**Exercise brief**
If a line of the material holds the string "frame", please copy it.

Start of Block

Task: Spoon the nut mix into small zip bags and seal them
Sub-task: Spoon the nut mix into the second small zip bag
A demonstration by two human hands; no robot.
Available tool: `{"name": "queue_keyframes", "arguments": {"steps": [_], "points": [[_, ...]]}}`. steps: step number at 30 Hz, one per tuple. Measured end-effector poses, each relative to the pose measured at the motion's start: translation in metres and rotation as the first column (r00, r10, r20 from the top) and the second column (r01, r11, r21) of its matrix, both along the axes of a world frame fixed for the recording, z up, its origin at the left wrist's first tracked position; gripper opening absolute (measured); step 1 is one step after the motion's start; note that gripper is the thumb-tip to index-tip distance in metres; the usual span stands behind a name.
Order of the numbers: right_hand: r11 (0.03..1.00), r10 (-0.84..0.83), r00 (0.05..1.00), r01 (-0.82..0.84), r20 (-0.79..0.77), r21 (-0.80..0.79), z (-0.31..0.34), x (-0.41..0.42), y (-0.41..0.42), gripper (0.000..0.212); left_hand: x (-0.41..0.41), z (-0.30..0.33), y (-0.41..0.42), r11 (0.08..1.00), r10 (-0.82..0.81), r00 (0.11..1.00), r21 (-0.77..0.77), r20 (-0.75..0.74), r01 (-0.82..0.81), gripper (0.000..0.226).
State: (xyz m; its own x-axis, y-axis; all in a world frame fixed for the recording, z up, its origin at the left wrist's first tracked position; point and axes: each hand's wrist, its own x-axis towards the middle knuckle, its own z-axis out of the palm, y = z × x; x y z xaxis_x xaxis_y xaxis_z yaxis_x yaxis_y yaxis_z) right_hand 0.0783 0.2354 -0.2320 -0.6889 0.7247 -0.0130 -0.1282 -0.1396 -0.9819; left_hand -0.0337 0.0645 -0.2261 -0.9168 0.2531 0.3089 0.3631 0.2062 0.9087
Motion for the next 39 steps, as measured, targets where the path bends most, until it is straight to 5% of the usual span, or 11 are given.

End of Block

**Expected answer**
Available tool: `{"name": "queue_keyframes", "arguments": {"steps": [_], "points": [[_, ...]]}}`. steps: step number at 30 Hz, one per tuple. Measured end-effector poses, each relative to the pose measured at the motion's start: translation in metres and rotation as the first column (r00, r10, r20 from the top) and the second column (r01, r11, r21) of its matrix, both along the axes of a world frame fixed for the recording, z up, its origin at the left wrist's first tracked position; gripper opening absolute (measured); step 1 is one step after the motion's start; note that gripper is the thumb-tip to index-tip distance in metres; the usual span stands behind a name.
State: (xyz m; its own x-axis, y-axis; all in a world frame fixed for the recording, z up, its origin at the left wrist's first tracked position; point and axes: each hand's wrist, its own x-axis towards the middle knuckle, its own z-axis out of the palm, y = z × x; x y z xaxis_x xaxis_y xaxis_z yaxis_x yaxis_y yaxis_z) right_hand 0.0783 0.2354 -0.2320 -0.6889 0.7247 -0.0130 -0.1282 -0.1396 -0.9819; left_hand -0.0337 0.0645 -0.2261 -0.9168 0.2531 0.3089 0.3631 0.2062 0.9087

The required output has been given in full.